Task requirements
Everything in the listing beneath must be transcribed exactly.

Given information
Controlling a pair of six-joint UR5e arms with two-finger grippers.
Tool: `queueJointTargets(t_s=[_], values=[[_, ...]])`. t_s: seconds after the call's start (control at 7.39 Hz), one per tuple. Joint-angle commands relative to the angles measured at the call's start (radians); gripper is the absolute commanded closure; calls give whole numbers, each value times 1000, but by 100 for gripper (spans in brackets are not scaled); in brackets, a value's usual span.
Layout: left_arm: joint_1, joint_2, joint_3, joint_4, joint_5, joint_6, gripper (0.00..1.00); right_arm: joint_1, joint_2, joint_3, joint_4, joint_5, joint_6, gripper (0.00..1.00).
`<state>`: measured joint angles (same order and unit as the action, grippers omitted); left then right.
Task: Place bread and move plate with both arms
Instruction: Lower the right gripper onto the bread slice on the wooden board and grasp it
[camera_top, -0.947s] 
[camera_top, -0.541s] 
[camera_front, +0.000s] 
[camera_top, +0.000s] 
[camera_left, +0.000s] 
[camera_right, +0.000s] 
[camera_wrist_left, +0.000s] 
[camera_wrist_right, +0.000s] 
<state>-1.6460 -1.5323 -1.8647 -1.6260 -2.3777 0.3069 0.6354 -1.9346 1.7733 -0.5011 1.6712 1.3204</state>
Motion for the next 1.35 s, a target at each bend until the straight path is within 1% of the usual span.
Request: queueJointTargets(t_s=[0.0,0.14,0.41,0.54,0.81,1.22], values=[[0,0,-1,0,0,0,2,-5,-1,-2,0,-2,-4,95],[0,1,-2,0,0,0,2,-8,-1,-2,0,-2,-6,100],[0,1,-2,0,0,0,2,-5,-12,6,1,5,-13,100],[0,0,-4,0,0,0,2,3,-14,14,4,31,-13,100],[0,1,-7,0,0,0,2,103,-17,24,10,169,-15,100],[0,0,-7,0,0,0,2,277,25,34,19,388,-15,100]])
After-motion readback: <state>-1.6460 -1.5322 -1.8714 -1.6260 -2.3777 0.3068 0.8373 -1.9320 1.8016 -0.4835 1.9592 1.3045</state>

Exercise output
Controlling a pair of six-joint UR5e arms with two-finger grippers.
Tool: `queueJointTargets(t_s=[_], values=[[_, ...]])`. t_s: seconds after the call's start (control at 7.39 Hz), one per tuple. Joint-angle commands relative to the angles measured at the call's start (radians); gripper is the absolute commanded closure; calls give whole numbers, each value times 1000, but by 100 for gripper (spans in brackets are not scaled); in brackets, a value's usual span.
Layout: left_arm: joint_1, joint_2, joint_3, joint_4, joint_5, joint_6, gripper (0.00..1.00); right_arm: joint_1, joint_2, joint_3, joint_4, joint_5, joint_6, gripper (0.00..1.00).
`<state>`: measured joint angles (same order and unit as the action, grippers omitted); left then right.
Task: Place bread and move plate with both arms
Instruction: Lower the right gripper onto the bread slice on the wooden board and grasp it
[camera_top, -0.947s] 
[camera_top, -0.541s] 
[camera_front, +0.000s] 
[camera_top, +0.000s] 
[camera_left, +0.000s] 
[camera_right, +0.000s] 
[camera_wrist_left, +0.000s] 
[camera_wrist_right, +0.000s] 
<state>-1.6460 -1.5323 -1.8647 -1.6260 -2.3777 0.3069 0.6354 -1.9346 1.7733 -0.5011 1.6712 1.3204</state>
Motion for the next 1.35 s, a target at each bend until the straight path is within 1% of the usual span.
Request: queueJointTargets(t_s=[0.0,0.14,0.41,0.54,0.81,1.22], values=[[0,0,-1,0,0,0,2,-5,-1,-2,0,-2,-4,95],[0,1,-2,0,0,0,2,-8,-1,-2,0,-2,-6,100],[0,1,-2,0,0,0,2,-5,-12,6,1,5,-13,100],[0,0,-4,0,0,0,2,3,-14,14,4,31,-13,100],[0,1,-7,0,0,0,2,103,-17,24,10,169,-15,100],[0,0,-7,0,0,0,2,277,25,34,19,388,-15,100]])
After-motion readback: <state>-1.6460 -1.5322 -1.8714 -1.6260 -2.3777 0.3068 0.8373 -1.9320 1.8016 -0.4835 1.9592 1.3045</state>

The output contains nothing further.